____ Supplied records

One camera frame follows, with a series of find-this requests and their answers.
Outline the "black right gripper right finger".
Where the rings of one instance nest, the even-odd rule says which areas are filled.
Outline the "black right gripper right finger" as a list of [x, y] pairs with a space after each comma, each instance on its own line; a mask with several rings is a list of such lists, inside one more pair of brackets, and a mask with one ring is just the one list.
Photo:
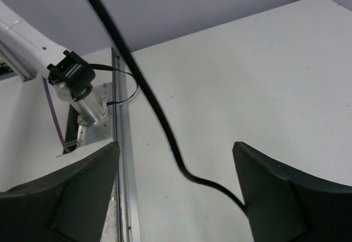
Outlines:
[[254, 241], [351, 241], [351, 187], [305, 173], [244, 142], [233, 157]]

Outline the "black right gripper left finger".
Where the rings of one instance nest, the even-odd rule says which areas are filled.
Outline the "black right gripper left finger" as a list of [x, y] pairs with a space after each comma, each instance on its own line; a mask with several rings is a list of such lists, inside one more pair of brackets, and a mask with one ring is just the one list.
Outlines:
[[100, 241], [120, 149], [91, 155], [1, 193], [1, 241]]

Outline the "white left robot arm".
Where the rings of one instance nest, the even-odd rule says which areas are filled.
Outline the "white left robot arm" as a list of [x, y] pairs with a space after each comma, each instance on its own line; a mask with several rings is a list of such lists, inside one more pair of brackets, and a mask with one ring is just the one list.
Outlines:
[[107, 115], [107, 105], [93, 88], [93, 67], [73, 51], [55, 43], [1, 3], [1, 58], [23, 80], [41, 76], [57, 96], [90, 126]]

________

Work task:
Out of the preceding entries, pull each line that contains the word "right".

Task answer:
Outline the "black right gripper right finger".
Outline the "black right gripper right finger" as a list of [x, y] pairs with a space after each comma, each instance on its own line; a mask with several rings is a list of such lists, inside one more pair of brackets, and a mask with one ring is just the one list.
Outline the "black right gripper left finger".
Outline the "black right gripper left finger" as a list of [x, y] pairs with a space after each comma, each instance on its own line; a mask with several rings is a list of such lists, inside one more pair of brackets, and a mask with one ring is just the one list.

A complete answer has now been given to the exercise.